I should be getting dressed to go to work. But do I feel like it? Do I ever? Yes, believe
it or not. Sometimes I do. I am not one to sit and do nothing.
Unless I am sick.
However...nothing is what I feel I am doing. All the plans Pepe and I had of acomplishing
certain goals before he left are going down the drain.
But at least we are together.
One week. Just one week before my husband returns to Spain...and we feel stuck and
confused. I mean really stuck... and really confused. Like in "What have we done?"
and "How do we get out of this?"
And you are probably wondering why....WHY...don't I just pick up and leave? Well, for
those of you that have been reading for over 52 WEEKS and for those of you who
haven't, and are new to my blog...there are several reasons that are tying me to Auburn,
Georgia, U.S.A.
1) I/we want to be debt free. It is very necessary. I can't. I won't. I refuse to start a
new life, while paying debts from my old life. AND since we would be starting practically
from scratch in Spain...it will take $$$.
In our original plan...this would have been acomplished while Sandra graduated from
college. She hasn't yet. She is running "behind". So are we. As Forrest Gump said,
"Shit happens".
More reasons:
2) This year's taxes were not what we expected and have derailed us from our course...
slightly.
3) Although we have made some progress getting rid of some of our things. There still
is a garage full of "stuff". Mostly not mine. Long story. I will have one more garage sale
and if they don't go... there is always donation. Hopefully, this Sunday...just about
all will go to Goodwill.
Now... two big fat reasons:
4) In order to rent my house, my mortgage payment needs to be covered, or at least most
of it. So far everyone interested in the house can't afford it....
5) Selling is out of the question. Foreclosures in this area have knocked out all
equity off our home. Asking price would be below what we owe on it! If you were
in our shoes...would you sell?
And the most recent addition to our reasons:
6) Because I need to wait and see if the two peas that left the pod, will adjust to their new
life. You see Mama-Pea here knows her Daughter-Pea better than she thinks...and I
didn't see her happy. So I don't want to be too far just in case she changes her mind.

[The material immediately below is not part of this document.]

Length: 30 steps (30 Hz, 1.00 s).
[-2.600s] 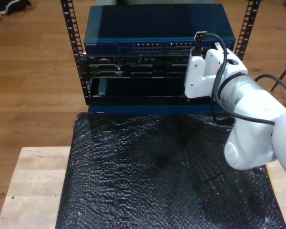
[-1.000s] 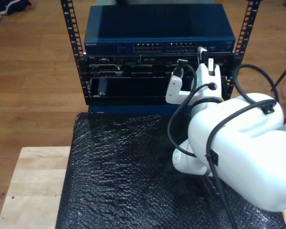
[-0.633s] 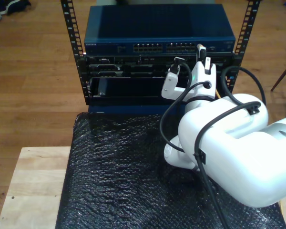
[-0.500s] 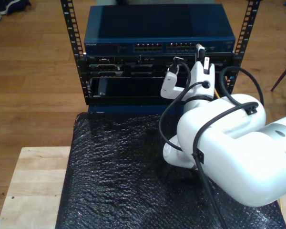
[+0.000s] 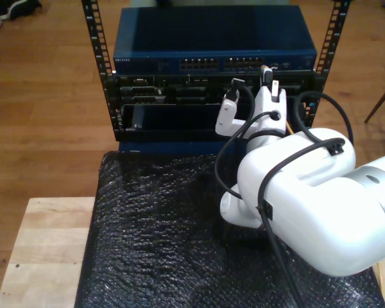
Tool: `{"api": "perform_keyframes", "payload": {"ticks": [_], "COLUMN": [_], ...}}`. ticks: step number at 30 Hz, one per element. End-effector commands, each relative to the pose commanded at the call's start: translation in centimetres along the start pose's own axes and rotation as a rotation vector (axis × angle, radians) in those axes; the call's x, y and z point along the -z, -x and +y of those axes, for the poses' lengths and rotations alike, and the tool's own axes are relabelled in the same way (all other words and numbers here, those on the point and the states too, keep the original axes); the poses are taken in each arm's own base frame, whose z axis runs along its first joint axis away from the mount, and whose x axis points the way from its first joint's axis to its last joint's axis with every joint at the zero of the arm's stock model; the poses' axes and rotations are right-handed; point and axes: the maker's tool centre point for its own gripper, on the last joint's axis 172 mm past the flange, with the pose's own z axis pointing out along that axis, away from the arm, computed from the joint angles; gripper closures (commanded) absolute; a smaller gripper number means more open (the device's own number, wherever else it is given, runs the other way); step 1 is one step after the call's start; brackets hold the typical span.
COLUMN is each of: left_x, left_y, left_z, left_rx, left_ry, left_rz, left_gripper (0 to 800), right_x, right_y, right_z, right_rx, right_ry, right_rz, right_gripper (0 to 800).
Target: Grab the cable and plug it in
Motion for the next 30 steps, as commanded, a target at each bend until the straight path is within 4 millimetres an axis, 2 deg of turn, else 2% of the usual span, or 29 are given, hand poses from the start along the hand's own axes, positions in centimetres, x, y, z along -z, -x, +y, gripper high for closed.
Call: {"api": "perform_keyframes", "payload": {"ticks": [8,13,30], "left_x": [0.0,0.0,0.0], "left_y": [0.0,0.0,0.0], "left_z": [0.0,0.0,0.0], "left_rx": [0.0,0.0,0.0], "left_ry": [0.0,0.0,0.0], "left_rz": [0.0,0.0,0.0], "left_gripper": [0,0,0], "right_x": [-0.1,-0.2,-0.4], "right_y": [-0.1,-1.2,-0.9], "right_z": [0.0,0.0,0.3], "right_rx": [0.005,0.022,0.095], "right_ry": [-0.001,0.0,0.006], "right_rz": [0.008,0.057,0.052], "right_gripper": [800,800,800]}}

Most likely she will. It's only been one day...and she has changed her mind twice already.
For my peace of mind. I NEED to see Sandra settled and content. Because once I leave
I will be very far away.
And of course there is more, but I can't get any deeper than this.
************
NOTE: Today is Ash Wednesday. I must add that tonight, after Mass, I felt much more
at ease. A sense of relief came over me...I know all will settle into place. I just need
to be patient and wait. I am happy that Lent has started. Less of me and my problems ...
and more of Him.
Yes...that will be good.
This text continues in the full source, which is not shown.